Cyber Security Specialist (Vulnerability Management and Tenable / Nessus Pro experience required) at Mimecast

We're your dream cyber security team!

In this role you will drive systematic operational processes into the organization to reduce attack surface and validate the efficacy of existing security tooling. Generating situational awareness into process outcomes and technical capabilities the role will highlight the key levers of cyber security improvement and in doing so ensure that Mimecast continues to operate within its cyber risk appetite.

Enhanced situational awareness is the primary objective this role. Understanding the key drivers of successful outcomes, defining value chains and tracking appropriate metrics are essential.
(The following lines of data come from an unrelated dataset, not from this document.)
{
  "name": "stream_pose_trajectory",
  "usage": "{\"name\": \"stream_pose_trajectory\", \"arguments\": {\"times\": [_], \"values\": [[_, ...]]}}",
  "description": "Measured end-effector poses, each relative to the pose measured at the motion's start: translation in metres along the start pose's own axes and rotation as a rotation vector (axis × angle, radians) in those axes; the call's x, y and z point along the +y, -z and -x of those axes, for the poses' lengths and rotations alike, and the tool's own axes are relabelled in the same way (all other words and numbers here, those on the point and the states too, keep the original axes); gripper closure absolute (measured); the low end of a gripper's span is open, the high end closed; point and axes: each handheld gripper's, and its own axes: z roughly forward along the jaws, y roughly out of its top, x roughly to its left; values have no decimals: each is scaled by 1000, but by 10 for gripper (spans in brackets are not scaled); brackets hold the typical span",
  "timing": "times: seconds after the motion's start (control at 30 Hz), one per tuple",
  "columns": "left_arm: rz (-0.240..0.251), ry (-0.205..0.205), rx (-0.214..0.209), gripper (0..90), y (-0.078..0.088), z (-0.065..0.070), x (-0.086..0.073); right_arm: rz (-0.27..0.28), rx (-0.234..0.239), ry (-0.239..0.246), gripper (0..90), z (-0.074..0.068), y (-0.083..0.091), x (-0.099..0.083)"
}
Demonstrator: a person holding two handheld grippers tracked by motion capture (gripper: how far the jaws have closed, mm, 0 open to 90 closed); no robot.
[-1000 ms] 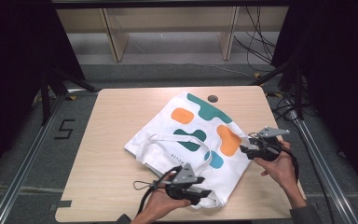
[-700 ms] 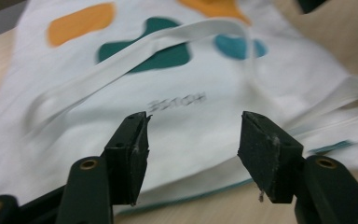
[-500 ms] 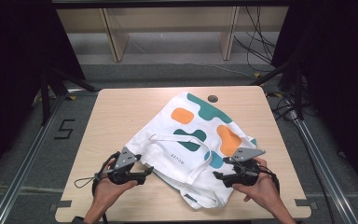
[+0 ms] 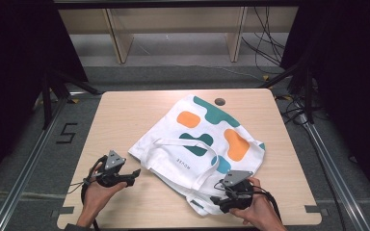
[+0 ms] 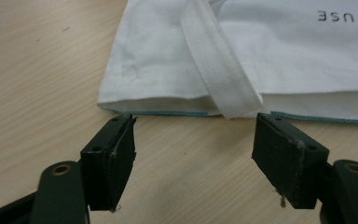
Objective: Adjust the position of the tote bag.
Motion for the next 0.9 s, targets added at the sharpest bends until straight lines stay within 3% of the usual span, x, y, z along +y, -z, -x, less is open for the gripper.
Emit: {"name": "stream_pose_trajectory", "arguments": {"times": [0.03, 0.1, 0.17, 0.23, 0.27, 0.3, 0.4, 0.43, 0.47, 0.53, 0.57, 0.6, 0.63, 0.67, 0.8, 0.83, 0.9], "values": [[-28, -36, -1, 290, 0, -3, -1, 0, 0, 0, 328, 0, 0, 0], [-33, -4, 4, 288, -1, -2, -3, -5, -4, 14, 329, -5, -4, -1], [-37, -26, 4, 285, -1, -5, -4, -18, -14, 51, 338, -6, -9, -1], [-38, -12, -4, 278, 1, -8, -5, -52, -27, 46, 381, -8, -12, -3], [-40, 9, -4, 277, 0, -8, -6, -73, -41, 29, 494, -10, -14, -5], [-43, 13, 8, 277, 0, -9, -6, -73, -41, 29, 494, -10, -14, -5], [-54, 12, 18, 274, -1, -13, -8, -80, 20, 2, 723, -8, -14, -7], [-28, 41, 39, 274, -4, -11, -9, -80, 28, 9, 786, -8, -12, -8], [-58, 18, 37, 273, -2, -14, -9, -73, 35, 16, 815, -8, -11, -9], [-41, 49, 43, 271, -5, -13, -10, -60, 24, 30, 862, -7, -4, -10], [-52, 29, 49, 271, -4, -14, -10, -49, 34, 30, 872, -4, 0, -10], [-40, 41, 52, 275, -5, -13, -11, -28, 33, 24, 874, -1, 5, -13], [-67, 10, 46, 275, -4, -15, -11, -28, 33, 24, 874, -1, 5, -13], [-64, 2, 59, 277, -4, -16, -11, -24, 26, 21, 875, 1, 9, -15], [-65, 2, 69, 283, -7, -14, -12, -3, -20, -5, 876, 8, 23, -26], [-61, 20, 63, 288, -9, -12, -13, 11, -38, 3, 876, 12, 26, -29], [-64, -5, 67, 290, -12, -8, -13, 29, -58, -23, 875, 17, 34, -35]]}}
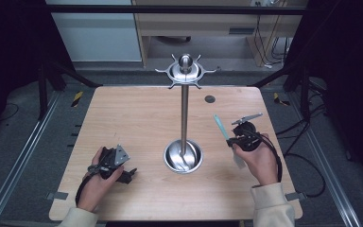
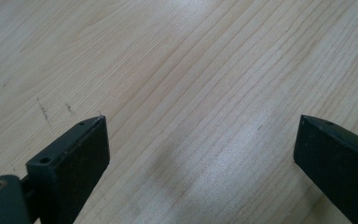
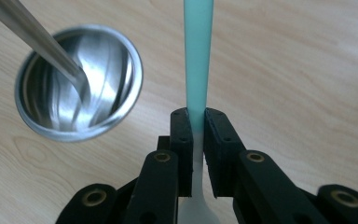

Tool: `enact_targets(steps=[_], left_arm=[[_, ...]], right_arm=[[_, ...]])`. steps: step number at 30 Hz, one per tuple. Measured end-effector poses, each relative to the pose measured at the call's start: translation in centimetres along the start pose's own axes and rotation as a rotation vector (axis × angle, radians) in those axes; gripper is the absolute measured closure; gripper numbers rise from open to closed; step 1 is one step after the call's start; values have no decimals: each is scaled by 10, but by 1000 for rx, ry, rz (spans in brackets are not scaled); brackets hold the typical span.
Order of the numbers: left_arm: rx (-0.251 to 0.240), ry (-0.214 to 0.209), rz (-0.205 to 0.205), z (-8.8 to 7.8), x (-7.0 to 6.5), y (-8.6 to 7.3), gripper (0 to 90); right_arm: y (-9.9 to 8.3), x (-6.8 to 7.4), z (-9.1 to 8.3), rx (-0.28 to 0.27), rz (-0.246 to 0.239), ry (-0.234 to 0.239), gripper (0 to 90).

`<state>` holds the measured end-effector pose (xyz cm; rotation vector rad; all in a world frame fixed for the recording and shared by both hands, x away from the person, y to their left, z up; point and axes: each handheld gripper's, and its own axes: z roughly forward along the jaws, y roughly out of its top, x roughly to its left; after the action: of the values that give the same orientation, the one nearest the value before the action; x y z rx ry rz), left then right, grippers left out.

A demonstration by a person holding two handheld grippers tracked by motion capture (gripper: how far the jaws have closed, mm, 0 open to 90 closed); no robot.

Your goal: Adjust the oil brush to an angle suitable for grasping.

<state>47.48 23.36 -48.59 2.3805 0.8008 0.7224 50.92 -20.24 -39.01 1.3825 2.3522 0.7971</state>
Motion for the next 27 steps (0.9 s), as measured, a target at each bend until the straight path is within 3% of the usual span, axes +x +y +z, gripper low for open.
enact_targets(steps=[7, 15, 23, 27], left_arm=[[0, -1, 0, 0, 0, 0, 31], [0, -1, 1, 0, 0, 0, 31], [-3, -1, 1, 0, -1, 0, 31], [-3, -1, 0, 0, -1, 0, 31]], right_arm=[[8, 8, -21, -151, -36, 16, 824], [15, 18, -47, -326, -37, 61, 823], [18, 27, -73, -430, -63, 74, 823], [18, 28, -81, -456, -71, 84, 824]])
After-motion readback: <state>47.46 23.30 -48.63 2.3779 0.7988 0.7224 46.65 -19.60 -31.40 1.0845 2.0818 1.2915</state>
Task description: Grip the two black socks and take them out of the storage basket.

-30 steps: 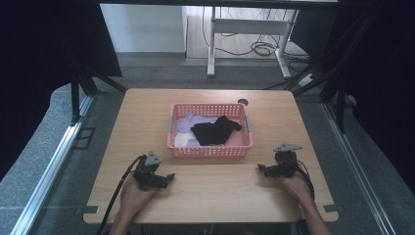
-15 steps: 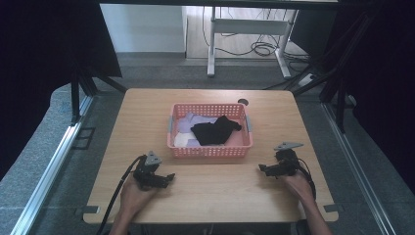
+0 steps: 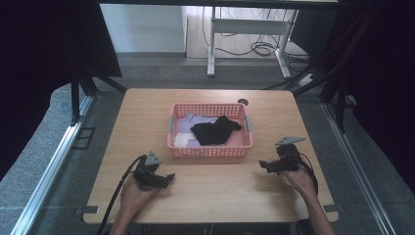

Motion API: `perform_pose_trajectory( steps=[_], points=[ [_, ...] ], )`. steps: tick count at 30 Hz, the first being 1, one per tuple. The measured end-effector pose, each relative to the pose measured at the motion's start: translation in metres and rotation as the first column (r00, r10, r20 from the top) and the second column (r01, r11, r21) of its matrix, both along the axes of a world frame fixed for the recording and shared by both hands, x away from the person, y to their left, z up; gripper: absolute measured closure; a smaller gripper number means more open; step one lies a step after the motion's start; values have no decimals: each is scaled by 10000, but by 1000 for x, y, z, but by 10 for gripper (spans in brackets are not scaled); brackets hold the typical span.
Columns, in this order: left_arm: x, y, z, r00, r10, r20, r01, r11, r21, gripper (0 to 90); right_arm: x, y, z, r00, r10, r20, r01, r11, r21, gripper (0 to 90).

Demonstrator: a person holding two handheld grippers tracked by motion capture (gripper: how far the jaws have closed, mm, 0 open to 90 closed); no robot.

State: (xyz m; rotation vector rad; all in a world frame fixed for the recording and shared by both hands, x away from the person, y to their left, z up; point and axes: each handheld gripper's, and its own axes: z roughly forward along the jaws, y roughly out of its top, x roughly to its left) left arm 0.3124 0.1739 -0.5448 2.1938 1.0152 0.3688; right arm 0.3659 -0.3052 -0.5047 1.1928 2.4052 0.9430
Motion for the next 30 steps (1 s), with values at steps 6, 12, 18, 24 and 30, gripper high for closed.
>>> perform_pose_trajectory(
  steps=[6, 12, 18, 24, 30],
  points=[
    [0, 0, 0, 10000, -9, -10, 9, 10000, 17, 125, 4, 5, 14, 9994, 291, 209, -288, 9995, -148, 1],
    [0, 0, 0, 10000, -17, -12, 17, 10000, 11, 125, 8, 6, 25, 9992, 363, 146, -363, 9993, -39, 2],
    [0, 0, 0, 10000, -26, -21, 26, 10000, 21, 125, 13, 7, 42, 9992, 314, 250, -319, 9993, 197, 30],
    [0, 0, 0, 10000, -17, -19, 17, 10000, 12, 125, 21, 12, 59, 9996, 224, 169, -227, 9996, 186, 95],
    [0, 0, 0, 10000, -47, -26, 47, 10000, 52, 125, 31, 21, 73, 9995, 301, 109, -305, 9987, 415, 132]
  ],
)
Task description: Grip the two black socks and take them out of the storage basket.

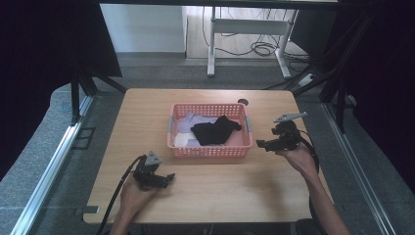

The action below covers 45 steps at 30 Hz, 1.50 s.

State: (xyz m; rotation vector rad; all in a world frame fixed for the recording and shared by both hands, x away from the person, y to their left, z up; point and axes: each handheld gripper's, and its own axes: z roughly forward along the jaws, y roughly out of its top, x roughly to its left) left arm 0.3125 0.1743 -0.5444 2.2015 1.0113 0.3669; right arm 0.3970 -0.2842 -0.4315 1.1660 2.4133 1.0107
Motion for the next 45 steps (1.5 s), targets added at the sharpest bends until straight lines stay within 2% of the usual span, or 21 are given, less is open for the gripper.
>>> perform_pose_trajectory(
  steps=[9, 11, 18, 22, 27, 33, 41, 45],
  points=[
    [0, 0, 0, 10000, -7, 22, 7, 10000, 9, 125, 17, 21, 8, 9986, 462, -271, -456, 9987, 244, 133],
    [0, 0, 0, 10000, -12, 28, 12, 10000, 14, 125, 24, 30, 8, 9982, 497, -321, -499, 9988, -33, 164],
    [0, 0, 0, 10000, -18, 30, 18, 10000, 15, 125, 36, 45, 8, 9963, 670, -546, -667, 9977, 71, 279],
    [0, 0, 0, 10000, -17, 35, 17, 10000, 15, 125, 46, 59, 8, 9916, 1030, -786, -1030, 9947, 42, 358],
    [0, 0, 0, 10000, -16, 35, 16, 10000, 17, 125, 56, 76, 5, 9868, 1199, -1091, -1251, 9913, -415, 417],
    [0, 0, 0, 10000, -16, 30, 16, 10000, 14, 125, 67, 99, 1, 9796, 1471, -1369, -1584, 9844, -760, 457],
    [0, 0, 0, 10000, -24, 32, 24, 10000, 40, 125, 83, 130, -10, 9664, 1794, -1841, -1985, 9759, -910, 550],
    [0, 0, 0, 10000, -17, 39, 17, 10000, 20, 125, 93, 143, -17, 9653, 1722, -1963, -1941, 9760, -983, 552]
  ],
)
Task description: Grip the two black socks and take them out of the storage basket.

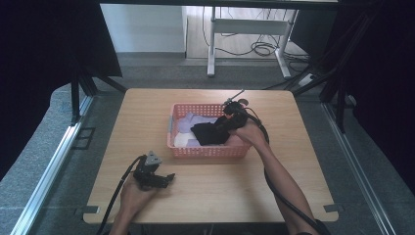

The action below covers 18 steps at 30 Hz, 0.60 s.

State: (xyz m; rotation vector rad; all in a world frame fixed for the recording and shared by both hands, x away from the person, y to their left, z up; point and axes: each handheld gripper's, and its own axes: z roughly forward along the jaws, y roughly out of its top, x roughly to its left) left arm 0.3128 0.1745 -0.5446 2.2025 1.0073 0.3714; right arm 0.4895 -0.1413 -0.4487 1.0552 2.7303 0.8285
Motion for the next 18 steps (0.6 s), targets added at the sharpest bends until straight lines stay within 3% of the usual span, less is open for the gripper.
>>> perform_pose_trajectory(
  steps=[5, 10, 11, 15, 18],
  points=[
    [0, 0, 0, 10000, 6, -26, -6, 10000, -1, 125, 11, 13, -9, 9996, -105, -254, 102, 9999, -101, 559],
    [0, 0, 0, 10000, 2, -8, -2, 10000, 16, 125, 20, 25, -22, 9989, -175, -428, 152, 9984, -537, 559],
    [0, 0, 0, 10000, -1, -11, 1, 10000, 19, 125, 21, 27, -24, 9986, -172, -501, 142, 9982, -589, 578],
    [0, 0, 0, 10000, 13, -10, -13, 10000, 9, 125, 19, 33, -29, 9987, 185, -472, -226, 9958, -884, 813],
    [0, 0, 0, 10000, 31, -32, -31, 10000, -8, 125, 16, 34, -25, 9987, 411, -307, -441, 9936, -1044, 863]
  ],
)
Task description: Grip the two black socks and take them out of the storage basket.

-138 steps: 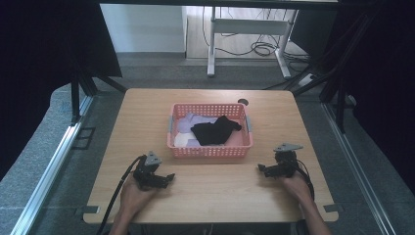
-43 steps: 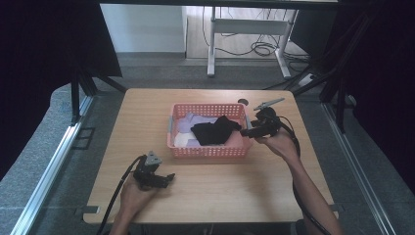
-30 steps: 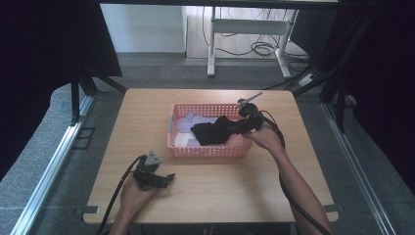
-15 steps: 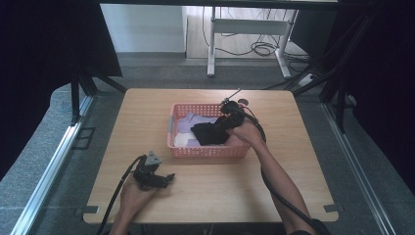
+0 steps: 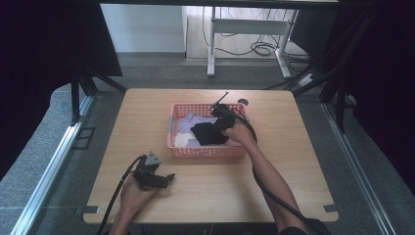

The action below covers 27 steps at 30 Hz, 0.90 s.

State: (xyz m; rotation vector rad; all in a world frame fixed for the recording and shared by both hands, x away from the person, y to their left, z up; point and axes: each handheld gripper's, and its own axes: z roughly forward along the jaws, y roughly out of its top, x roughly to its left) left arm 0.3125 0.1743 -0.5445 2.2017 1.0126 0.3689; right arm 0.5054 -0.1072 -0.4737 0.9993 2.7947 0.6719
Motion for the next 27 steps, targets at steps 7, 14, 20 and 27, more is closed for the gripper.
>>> perform_pose_trajectory(
  steps=[7, 14, 20, 27],
  points=[
    [0, 0, 0, 10000, -2, 2, 2, 10000, 0, 125, -8, -1, 33, 9977, 346, 576, -364, 9989, 307, 869],
    [0, 0, 0, 10000, -13, 36, 13, 10000, -6, 125, -14, -9, 64, 9950, 361, 928, -429, 9965, 722, 868],
    [0, 0, 0, 10000, -29, 49, 29, 10000, 12, 125, -16, -16, 91, 9936, 283, 1094, -410, 9924, 1159, 868],
    [0, 0, 0, 10000, -18, 31, 18, 10000, -16, 125, -19, -19, 118, 9911, 440, 1256, -628, 9868, 1495, 868]
  ],
)
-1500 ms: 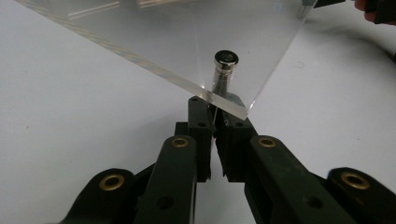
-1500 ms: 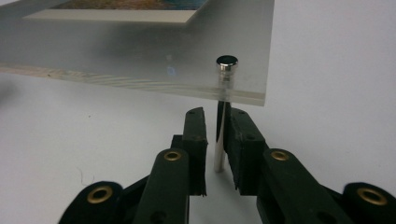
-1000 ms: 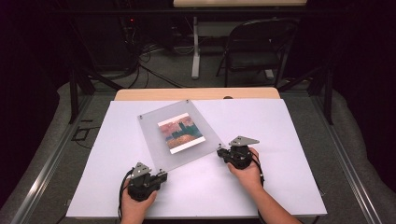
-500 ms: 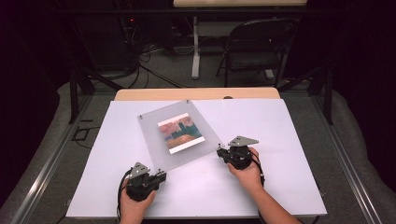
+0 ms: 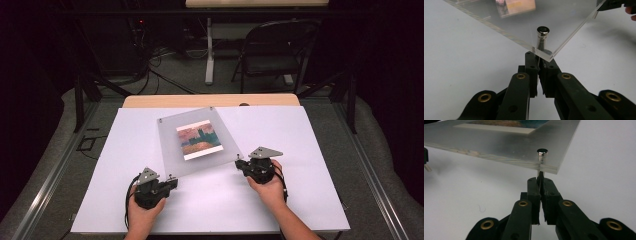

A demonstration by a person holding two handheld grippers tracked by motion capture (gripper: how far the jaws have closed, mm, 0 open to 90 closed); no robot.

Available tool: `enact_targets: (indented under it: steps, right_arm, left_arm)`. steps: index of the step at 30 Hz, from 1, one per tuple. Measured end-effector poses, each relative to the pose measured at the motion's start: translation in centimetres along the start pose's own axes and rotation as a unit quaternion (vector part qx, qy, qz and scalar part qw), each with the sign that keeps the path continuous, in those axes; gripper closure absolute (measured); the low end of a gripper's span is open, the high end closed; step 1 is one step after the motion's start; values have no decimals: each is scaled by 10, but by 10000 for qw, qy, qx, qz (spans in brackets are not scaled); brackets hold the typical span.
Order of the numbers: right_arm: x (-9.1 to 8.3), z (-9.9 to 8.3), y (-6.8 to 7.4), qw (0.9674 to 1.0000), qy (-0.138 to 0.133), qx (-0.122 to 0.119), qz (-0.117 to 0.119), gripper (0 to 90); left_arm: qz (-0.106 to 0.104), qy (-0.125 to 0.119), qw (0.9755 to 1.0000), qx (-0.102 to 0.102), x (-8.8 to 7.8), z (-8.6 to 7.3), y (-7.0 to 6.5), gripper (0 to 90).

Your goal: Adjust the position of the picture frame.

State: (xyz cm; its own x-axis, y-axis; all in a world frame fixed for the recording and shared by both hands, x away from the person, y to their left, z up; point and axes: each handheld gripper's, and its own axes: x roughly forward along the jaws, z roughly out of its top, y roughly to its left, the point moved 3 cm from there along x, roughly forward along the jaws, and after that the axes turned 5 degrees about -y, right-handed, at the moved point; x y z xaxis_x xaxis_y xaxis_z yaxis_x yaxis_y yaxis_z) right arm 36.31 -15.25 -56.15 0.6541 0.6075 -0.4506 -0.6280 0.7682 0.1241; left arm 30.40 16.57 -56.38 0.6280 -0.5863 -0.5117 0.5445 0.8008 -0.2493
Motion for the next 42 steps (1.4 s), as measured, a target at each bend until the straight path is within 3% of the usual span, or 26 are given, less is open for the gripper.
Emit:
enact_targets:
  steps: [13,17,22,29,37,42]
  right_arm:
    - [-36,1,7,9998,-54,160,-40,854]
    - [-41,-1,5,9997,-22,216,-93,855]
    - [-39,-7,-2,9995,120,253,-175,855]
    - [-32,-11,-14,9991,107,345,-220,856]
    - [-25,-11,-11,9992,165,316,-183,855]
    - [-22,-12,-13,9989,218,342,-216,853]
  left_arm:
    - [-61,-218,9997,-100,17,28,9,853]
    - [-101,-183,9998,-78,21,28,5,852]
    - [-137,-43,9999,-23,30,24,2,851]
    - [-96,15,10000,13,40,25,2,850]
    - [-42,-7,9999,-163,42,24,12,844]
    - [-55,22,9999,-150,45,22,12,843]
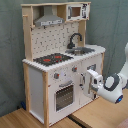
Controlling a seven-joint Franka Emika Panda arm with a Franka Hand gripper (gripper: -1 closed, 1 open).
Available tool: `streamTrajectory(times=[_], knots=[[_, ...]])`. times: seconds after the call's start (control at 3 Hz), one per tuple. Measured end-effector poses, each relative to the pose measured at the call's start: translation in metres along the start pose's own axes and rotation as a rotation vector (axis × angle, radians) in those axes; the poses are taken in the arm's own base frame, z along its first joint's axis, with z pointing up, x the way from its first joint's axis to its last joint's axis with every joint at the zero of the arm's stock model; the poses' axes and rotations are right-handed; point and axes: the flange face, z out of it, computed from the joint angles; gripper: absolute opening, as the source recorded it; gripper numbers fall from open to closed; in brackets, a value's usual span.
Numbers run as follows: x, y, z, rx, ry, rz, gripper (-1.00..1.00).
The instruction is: Play with the kitchen
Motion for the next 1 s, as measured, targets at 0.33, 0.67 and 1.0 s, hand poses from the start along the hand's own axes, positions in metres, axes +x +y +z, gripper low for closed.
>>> streamTrajectory(times=[0.33, 0.67, 1.0], knots=[[-0.004, -0.002, 0.001, -0.004, 0.0, 0.098, 1.0], [-0.009, -0.002, 0.005, -0.01, -0.005, 0.194, 1.0], [-0.022, -0.012, 0.009, 0.037, -0.026, 0.22, 1.0]])
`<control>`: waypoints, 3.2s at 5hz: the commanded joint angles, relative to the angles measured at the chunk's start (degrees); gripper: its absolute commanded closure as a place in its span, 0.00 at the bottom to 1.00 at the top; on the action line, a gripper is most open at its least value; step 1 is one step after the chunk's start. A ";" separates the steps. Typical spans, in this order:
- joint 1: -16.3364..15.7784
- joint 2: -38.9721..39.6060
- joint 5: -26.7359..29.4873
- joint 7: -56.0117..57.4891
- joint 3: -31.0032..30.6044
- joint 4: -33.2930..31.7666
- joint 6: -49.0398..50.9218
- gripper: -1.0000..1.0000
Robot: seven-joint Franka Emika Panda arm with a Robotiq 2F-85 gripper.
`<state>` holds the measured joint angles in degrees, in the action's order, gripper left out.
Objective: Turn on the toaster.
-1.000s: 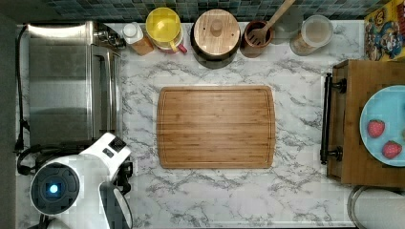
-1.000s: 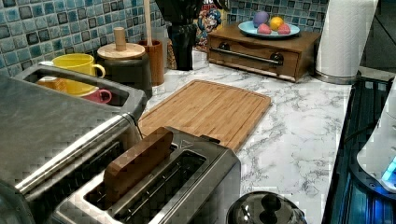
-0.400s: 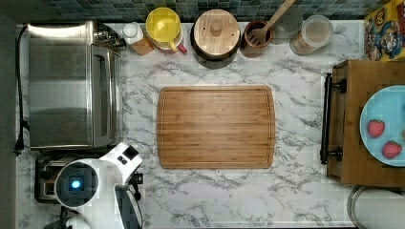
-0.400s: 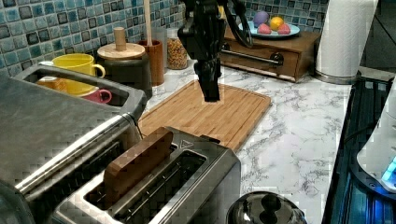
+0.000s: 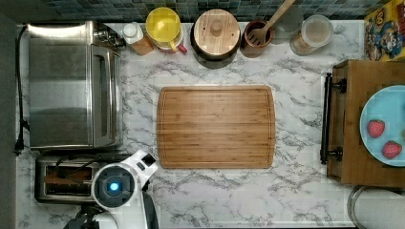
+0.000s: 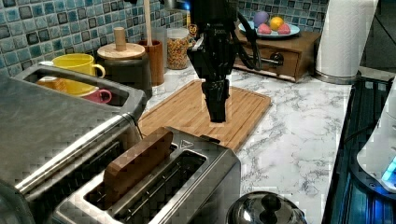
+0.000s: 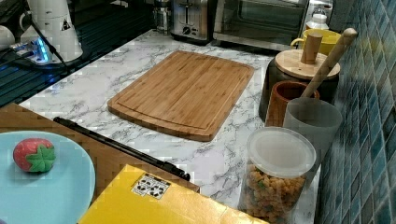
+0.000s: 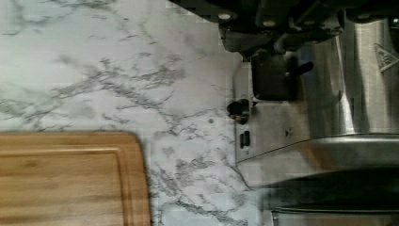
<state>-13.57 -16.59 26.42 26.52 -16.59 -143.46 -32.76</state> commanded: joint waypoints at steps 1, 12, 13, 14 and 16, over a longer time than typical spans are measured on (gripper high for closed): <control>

You'll support the definition of value chains using methods such as Wardley Mapping, collate telemetry and produce performance and risk indicators using statistical and probabilistic methods.

You'll need experience in:

Vulnerability Management

• Ensure successful operation of Infrastructure vulnerability management lifecycle through, identify, assess, remediate and validate phases.
• Create proof of concepts for high risk vulnerabilities reported by automated tools.
• Where appropriate, support design and deployment of vulnerability scanners to meet objectives.
• Where appropriate support the design of triage and risk assessment processes to ensure focus is always on driving rapid remediation of highest risk vulnerabilities.
• Validate external vendor security reports and import them into the vulnerability management process. 
• Develop niche automation or custom software tools when those tools do not exist.

Security Control Validation

• Support the broader security testing strategy by operating Breach and Attack Simulation platforms (BAS).
• Collaborate with Offensive Security, Engineering and IT teams to ensure the deployment of appropriate test plans within BAS.
• Collaborate with Engineering IT and Offensive Security Teams to ensure that boundary, endpoint and network security capabilities are adequately assessed within BAS plans.
• Collaborate with Threat Intelligence and Offensive Security teams to identify potential areas for penetration testing or human ‘red teaming/capture the flag’ assessments.
• Collaborate with Security Operations Detect & Respond Teams, including third parties where appropriate, to test and validate detection and response capabilities.
• A member and active contributor to weekly ‘Attack v Defend’ standups to promote continuous improvement and risk reduction through ongoing ‘purple teaming’.
• Produce agreed metrics so process performance, control efficacy and risk exposure can be continuously monitored.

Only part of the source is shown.